= DATA SHOWN =
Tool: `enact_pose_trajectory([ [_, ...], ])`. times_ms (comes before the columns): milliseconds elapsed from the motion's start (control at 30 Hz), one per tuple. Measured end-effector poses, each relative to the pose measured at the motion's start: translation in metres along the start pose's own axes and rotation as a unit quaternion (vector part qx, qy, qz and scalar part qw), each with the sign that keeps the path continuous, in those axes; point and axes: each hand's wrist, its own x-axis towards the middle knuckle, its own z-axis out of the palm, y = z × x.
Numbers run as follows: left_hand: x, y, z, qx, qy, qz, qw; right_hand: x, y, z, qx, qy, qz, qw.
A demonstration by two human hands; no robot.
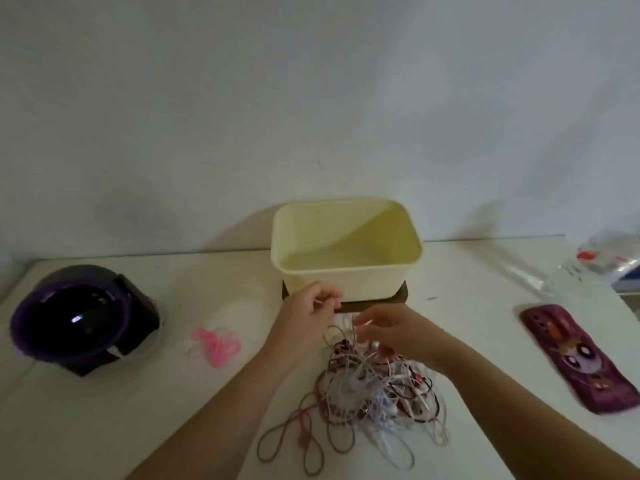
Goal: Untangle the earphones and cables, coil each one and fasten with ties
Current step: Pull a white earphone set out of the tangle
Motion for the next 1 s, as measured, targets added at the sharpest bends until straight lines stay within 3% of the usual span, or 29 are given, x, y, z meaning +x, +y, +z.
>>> enact_pose_trajectory([
  [100,-0.010,-0.029,0.018,0.035,-0.038,-0.013,0.999,0.010,0.028,0.011,-0.201,-0.058,-0.015,0.978],
  [200,-0.019,-0.051,0.037,0.042,-0.075,-0.006,0.996,0.022,0.044,0.023,-0.254,-0.086,-0.097,0.958],
  [300,-0.019,-0.070,0.045,0.043,-0.057,0.027,0.997,0.036,0.054,0.024,-0.294,-0.030,-0.173,0.940],
  [500,-0.022,-0.101,0.053,0.175,-0.095,0.135,0.971,0.061,0.074,0.030,-0.326,0.123,-0.181,0.920],
  [633,-0.025,-0.113,0.062,0.207,-0.048,0.183,0.960,0.069,0.089,0.037,-0.328,0.204,-0.234,0.892],
  [833,-0.027,-0.116,0.063,0.180,-0.013,0.217,0.959,0.070,0.094,0.039,-0.298,0.216,-0.297,0.881],
  [1000,-0.031,-0.114,0.062,0.166,0.008,0.224,0.960,0.066,0.095,0.033,-0.254,0.201,-0.306,0.895],
])
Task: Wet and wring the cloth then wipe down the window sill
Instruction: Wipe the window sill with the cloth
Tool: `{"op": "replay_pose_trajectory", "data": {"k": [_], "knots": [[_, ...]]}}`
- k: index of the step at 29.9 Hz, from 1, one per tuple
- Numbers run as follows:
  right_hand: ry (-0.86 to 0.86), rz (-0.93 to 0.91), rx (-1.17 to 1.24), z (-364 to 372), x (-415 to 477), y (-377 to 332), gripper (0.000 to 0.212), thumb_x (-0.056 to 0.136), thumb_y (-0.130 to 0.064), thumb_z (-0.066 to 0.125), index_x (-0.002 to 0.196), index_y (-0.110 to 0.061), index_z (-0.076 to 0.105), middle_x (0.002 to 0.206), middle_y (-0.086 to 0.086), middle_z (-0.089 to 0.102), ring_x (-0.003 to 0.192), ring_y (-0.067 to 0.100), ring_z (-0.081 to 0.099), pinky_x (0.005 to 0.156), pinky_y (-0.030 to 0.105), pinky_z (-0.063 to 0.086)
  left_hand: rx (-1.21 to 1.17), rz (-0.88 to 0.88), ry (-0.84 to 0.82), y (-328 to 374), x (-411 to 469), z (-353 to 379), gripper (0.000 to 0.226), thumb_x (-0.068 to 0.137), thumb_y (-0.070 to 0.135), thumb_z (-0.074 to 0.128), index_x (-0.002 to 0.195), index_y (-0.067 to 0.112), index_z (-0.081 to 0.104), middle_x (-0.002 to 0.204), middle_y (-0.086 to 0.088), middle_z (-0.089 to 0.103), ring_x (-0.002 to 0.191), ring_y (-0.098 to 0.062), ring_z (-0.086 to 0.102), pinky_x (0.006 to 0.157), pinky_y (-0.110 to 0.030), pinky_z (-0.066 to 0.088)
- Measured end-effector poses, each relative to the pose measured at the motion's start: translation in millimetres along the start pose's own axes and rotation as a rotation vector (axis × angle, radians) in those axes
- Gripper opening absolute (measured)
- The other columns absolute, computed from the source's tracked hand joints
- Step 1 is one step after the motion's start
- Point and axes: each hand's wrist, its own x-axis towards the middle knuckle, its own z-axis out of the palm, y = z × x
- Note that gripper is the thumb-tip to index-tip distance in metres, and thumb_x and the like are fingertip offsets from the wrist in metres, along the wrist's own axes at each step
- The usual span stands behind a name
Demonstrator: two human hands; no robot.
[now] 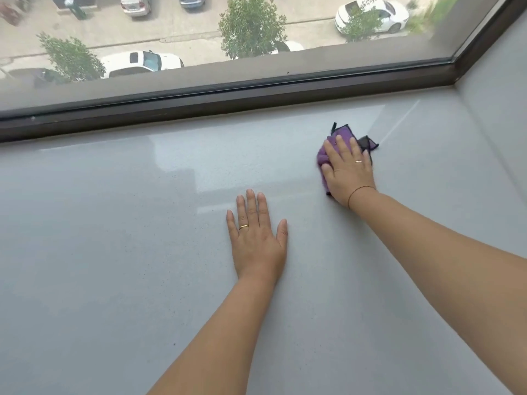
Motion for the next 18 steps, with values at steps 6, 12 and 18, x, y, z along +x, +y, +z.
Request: {"op": "replay_pose_trajectory", "data": {"k": [6, 12, 18], "knots": [[-0.051, -0.421, -0.033, 23, -32, -86, 0.056, 0.099, -0.042, 0.025, 0.15, -0.034, 0.004, 0.16, -0.006, -0.007, 0.146, 0.021, -0.013, 0.115, 0.042, -0.012, 0.018, -0.013, -0.007, -1, 1, 0, 0.069, 0.092, 0.054, 0.006, 0.145, 0.017, -0.017, 0.159, -0.003, -0.014, 0.146, -0.021, -0.016, 0.116, -0.042, -0.015], [-0.037, -0.394, -0.044, 0, 17, -22, 0.055, 0.099, -0.045, 0.024, 0.15, -0.034, 0.005, 0.16, -0.007, -0.004, 0.147, 0.016, -0.007, 0.118, 0.039, -0.006, 0.011, -0.016, -0.02, -1, 1, -4, 0.071, 0.091, 0.054, 0.002, 0.149, 0.016, -0.011, 0.159, -0.003, -0.014, 0.145, -0.021, -0.016, 0.116, -0.04, -0.015], [-0.002, -0.042, -0.032, 0, 37, -23, 0.057, 0.099, -0.041, 0.022, 0.151, -0.028, 0.003, 0.16, -0.002, -0.007, 0.147, 0.024, -0.01, 0.118, 0.044, -0.006, 0.022, -0.082, -0.013, 8, 4, -11, 0.07, 0.095, 0.051, 0.021, 0.151, 0.015, -0.002, 0.16, -0.002, -0.011, 0.145, -0.021, -0.017, 0.115, -0.044, -0.017]]}}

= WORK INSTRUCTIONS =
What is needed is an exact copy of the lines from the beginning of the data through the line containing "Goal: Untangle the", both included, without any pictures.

= TASK RESPONSE =
Tool: `enact_pose_trajectory([ [_, ...], ])`. times_ms (comes before the columns): milliseconds elapsed from the motion's start (control at 30 Hz), one per tuple. Measured end-effector poses, each relative to the pose measured at the motion's start: translation in metres along the start pose's own axes and rotation as a unit quaternion (vector part qx, qy, qz and scalar part qw), each with the sign that keeps the path continuous, in those axes; point and axes: each hand's wrist, its own x-axis towards the middle knuckle, its own z-axis out of the palm, y = z × x.
Numbers run as follows: left_hand: x, y, z, qx, qy, qz, qw; right_hand: x, y, z, qx, qy, qz, qw.
A demonstration by two human hands; no robot.
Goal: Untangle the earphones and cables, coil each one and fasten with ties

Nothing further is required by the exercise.